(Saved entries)
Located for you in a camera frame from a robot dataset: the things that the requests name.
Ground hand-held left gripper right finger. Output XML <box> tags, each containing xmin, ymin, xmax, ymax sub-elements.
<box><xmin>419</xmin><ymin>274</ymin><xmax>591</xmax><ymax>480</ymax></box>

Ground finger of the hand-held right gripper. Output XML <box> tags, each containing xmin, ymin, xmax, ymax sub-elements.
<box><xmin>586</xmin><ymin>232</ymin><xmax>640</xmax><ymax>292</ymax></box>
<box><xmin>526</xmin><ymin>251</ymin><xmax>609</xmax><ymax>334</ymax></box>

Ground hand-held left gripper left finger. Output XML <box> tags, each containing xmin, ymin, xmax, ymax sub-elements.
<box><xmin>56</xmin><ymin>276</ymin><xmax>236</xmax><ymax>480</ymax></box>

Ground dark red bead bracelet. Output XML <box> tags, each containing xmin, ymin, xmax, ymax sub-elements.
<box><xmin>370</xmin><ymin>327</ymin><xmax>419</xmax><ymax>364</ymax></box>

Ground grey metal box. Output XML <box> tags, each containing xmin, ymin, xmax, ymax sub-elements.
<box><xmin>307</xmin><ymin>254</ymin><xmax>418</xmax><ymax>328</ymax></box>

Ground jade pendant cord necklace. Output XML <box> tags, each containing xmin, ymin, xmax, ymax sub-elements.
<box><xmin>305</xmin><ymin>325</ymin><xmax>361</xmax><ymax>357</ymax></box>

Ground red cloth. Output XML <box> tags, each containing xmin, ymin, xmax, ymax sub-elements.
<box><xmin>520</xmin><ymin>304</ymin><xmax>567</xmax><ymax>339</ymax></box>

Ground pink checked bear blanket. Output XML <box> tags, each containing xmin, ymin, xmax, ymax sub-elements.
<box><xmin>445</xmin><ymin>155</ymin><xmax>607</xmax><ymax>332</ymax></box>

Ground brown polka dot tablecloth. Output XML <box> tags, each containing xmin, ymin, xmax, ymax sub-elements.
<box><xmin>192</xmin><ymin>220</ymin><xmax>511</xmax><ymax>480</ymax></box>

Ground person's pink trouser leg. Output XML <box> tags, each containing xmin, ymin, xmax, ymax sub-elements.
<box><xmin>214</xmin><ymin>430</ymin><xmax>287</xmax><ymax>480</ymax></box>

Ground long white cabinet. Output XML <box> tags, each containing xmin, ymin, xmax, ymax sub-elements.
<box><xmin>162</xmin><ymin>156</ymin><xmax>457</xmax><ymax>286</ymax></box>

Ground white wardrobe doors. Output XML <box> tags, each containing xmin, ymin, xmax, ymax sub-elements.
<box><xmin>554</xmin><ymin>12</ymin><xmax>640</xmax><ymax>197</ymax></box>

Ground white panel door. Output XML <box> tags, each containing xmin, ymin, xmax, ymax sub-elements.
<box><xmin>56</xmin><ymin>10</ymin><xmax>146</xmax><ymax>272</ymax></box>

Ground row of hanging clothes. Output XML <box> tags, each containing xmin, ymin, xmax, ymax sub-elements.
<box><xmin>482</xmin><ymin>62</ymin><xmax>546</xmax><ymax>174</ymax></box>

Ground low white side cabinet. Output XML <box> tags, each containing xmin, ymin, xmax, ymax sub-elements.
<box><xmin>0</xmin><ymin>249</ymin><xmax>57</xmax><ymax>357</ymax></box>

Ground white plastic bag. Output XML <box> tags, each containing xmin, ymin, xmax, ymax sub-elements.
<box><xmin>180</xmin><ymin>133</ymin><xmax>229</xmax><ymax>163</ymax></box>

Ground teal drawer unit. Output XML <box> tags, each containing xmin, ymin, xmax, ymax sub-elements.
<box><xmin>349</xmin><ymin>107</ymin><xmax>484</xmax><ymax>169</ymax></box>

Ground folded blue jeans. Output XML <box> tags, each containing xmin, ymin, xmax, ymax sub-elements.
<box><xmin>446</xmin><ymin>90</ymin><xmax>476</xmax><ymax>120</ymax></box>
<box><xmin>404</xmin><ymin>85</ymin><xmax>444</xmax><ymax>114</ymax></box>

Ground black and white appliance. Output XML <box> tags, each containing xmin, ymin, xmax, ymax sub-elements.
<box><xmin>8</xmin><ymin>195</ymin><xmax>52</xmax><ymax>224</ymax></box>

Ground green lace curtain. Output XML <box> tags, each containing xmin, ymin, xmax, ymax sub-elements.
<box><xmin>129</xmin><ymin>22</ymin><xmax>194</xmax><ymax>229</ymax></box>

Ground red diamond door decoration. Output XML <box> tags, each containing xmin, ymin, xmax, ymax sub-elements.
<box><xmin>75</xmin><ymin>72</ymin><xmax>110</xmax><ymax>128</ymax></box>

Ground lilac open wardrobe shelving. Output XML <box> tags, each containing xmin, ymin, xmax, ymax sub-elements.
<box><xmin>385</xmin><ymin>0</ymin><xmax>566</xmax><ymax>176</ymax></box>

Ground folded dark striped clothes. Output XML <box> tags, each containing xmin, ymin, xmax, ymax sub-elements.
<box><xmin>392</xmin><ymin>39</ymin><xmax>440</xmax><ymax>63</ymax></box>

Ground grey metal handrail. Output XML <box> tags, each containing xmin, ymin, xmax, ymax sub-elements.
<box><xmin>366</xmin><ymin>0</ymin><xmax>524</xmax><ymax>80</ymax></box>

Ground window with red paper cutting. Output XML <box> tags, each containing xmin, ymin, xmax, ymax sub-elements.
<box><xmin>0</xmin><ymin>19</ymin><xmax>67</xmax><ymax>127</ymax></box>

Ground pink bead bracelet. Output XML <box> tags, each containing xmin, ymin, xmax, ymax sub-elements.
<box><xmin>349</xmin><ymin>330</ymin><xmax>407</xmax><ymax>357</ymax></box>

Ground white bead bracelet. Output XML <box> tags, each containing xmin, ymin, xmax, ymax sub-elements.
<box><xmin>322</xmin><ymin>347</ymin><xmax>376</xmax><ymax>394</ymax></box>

◆ **What is needed**: Set down each entry from above once more, exactly as written.

◆ **Exercise response**:
Located for you in a camera frame from a robot dataset: the things that the requests name.
Ground hand-held left gripper right finger. Output XML <box> tags, each containing xmin, ymin, xmax, ymax sub-elements.
<box><xmin>419</xmin><ymin>274</ymin><xmax>591</xmax><ymax>480</ymax></box>

Ground finger of the hand-held right gripper. Output XML <box> tags, each containing xmin, ymin, xmax, ymax sub-elements.
<box><xmin>586</xmin><ymin>232</ymin><xmax>640</xmax><ymax>292</ymax></box>
<box><xmin>526</xmin><ymin>251</ymin><xmax>609</xmax><ymax>334</ymax></box>

Ground hand-held left gripper left finger. Output XML <box> tags, each containing xmin, ymin, xmax, ymax sub-elements.
<box><xmin>56</xmin><ymin>276</ymin><xmax>236</xmax><ymax>480</ymax></box>

Ground dark red bead bracelet. Output XML <box> tags, each containing xmin, ymin, xmax, ymax sub-elements.
<box><xmin>370</xmin><ymin>327</ymin><xmax>419</xmax><ymax>364</ymax></box>

Ground grey metal box. Output XML <box> tags, each containing xmin, ymin, xmax, ymax sub-elements.
<box><xmin>307</xmin><ymin>254</ymin><xmax>418</xmax><ymax>328</ymax></box>

Ground jade pendant cord necklace. Output XML <box> tags, each containing xmin, ymin, xmax, ymax sub-elements.
<box><xmin>305</xmin><ymin>325</ymin><xmax>361</xmax><ymax>357</ymax></box>

Ground red cloth. Output XML <box> tags, each containing xmin, ymin, xmax, ymax sub-elements.
<box><xmin>520</xmin><ymin>304</ymin><xmax>567</xmax><ymax>339</ymax></box>

Ground pink checked bear blanket. Output XML <box> tags, each containing xmin, ymin, xmax, ymax sub-elements.
<box><xmin>445</xmin><ymin>155</ymin><xmax>607</xmax><ymax>332</ymax></box>

Ground brown polka dot tablecloth. Output XML <box> tags, each containing xmin, ymin, xmax, ymax sub-elements.
<box><xmin>192</xmin><ymin>220</ymin><xmax>511</xmax><ymax>480</ymax></box>

Ground person's pink trouser leg. Output XML <box> tags, each containing xmin, ymin, xmax, ymax sub-elements.
<box><xmin>214</xmin><ymin>430</ymin><xmax>287</xmax><ymax>480</ymax></box>

Ground long white cabinet. Output XML <box> tags, each containing xmin, ymin, xmax, ymax sub-elements.
<box><xmin>162</xmin><ymin>156</ymin><xmax>457</xmax><ymax>286</ymax></box>

Ground white wardrobe doors. Output XML <box> tags, each containing xmin, ymin, xmax, ymax sub-elements.
<box><xmin>554</xmin><ymin>12</ymin><xmax>640</xmax><ymax>197</ymax></box>

Ground white panel door. Output XML <box> tags, each containing xmin, ymin, xmax, ymax sub-elements.
<box><xmin>56</xmin><ymin>10</ymin><xmax>146</xmax><ymax>272</ymax></box>

Ground row of hanging clothes. Output XML <box> tags, each containing xmin, ymin, xmax, ymax sub-elements.
<box><xmin>482</xmin><ymin>62</ymin><xmax>546</xmax><ymax>174</ymax></box>

Ground low white side cabinet. Output XML <box> tags, each containing xmin, ymin, xmax, ymax sub-elements.
<box><xmin>0</xmin><ymin>249</ymin><xmax>57</xmax><ymax>357</ymax></box>

Ground white plastic bag. Output XML <box> tags, each containing xmin, ymin, xmax, ymax sub-elements.
<box><xmin>180</xmin><ymin>133</ymin><xmax>229</xmax><ymax>163</ymax></box>

Ground teal drawer unit. Output XML <box> tags, each containing xmin, ymin, xmax, ymax sub-elements.
<box><xmin>349</xmin><ymin>107</ymin><xmax>484</xmax><ymax>169</ymax></box>

Ground folded blue jeans. Output XML <box> tags, each containing xmin, ymin, xmax, ymax sub-elements.
<box><xmin>446</xmin><ymin>90</ymin><xmax>476</xmax><ymax>120</ymax></box>
<box><xmin>404</xmin><ymin>85</ymin><xmax>444</xmax><ymax>114</ymax></box>

Ground black and white appliance. Output XML <box> tags, each containing xmin, ymin, xmax, ymax sub-elements.
<box><xmin>8</xmin><ymin>195</ymin><xmax>52</xmax><ymax>224</ymax></box>

Ground green lace curtain. Output XML <box> tags, each containing xmin, ymin, xmax, ymax sub-elements.
<box><xmin>129</xmin><ymin>22</ymin><xmax>194</xmax><ymax>229</ymax></box>

Ground red diamond door decoration. Output XML <box> tags, each containing xmin, ymin, xmax, ymax sub-elements.
<box><xmin>75</xmin><ymin>72</ymin><xmax>110</xmax><ymax>128</ymax></box>

Ground lilac open wardrobe shelving. Output XML <box> tags, each containing xmin, ymin, xmax, ymax sub-elements.
<box><xmin>385</xmin><ymin>0</ymin><xmax>566</xmax><ymax>176</ymax></box>

Ground folded dark striped clothes. Output XML <box> tags, each containing xmin, ymin, xmax, ymax sub-elements.
<box><xmin>392</xmin><ymin>39</ymin><xmax>440</xmax><ymax>63</ymax></box>

Ground grey metal handrail. Output XML <box> tags, each containing xmin, ymin, xmax, ymax sub-elements.
<box><xmin>366</xmin><ymin>0</ymin><xmax>524</xmax><ymax>80</ymax></box>

Ground window with red paper cutting. Output XML <box> tags, each containing xmin, ymin, xmax, ymax sub-elements.
<box><xmin>0</xmin><ymin>19</ymin><xmax>67</xmax><ymax>127</ymax></box>

Ground pink bead bracelet. Output XML <box> tags, each containing xmin, ymin, xmax, ymax sub-elements.
<box><xmin>349</xmin><ymin>330</ymin><xmax>407</xmax><ymax>357</ymax></box>

Ground white bead bracelet. Output XML <box> tags, each containing xmin, ymin, xmax, ymax sub-elements.
<box><xmin>322</xmin><ymin>347</ymin><xmax>376</xmax><ymax>394</ymax></box>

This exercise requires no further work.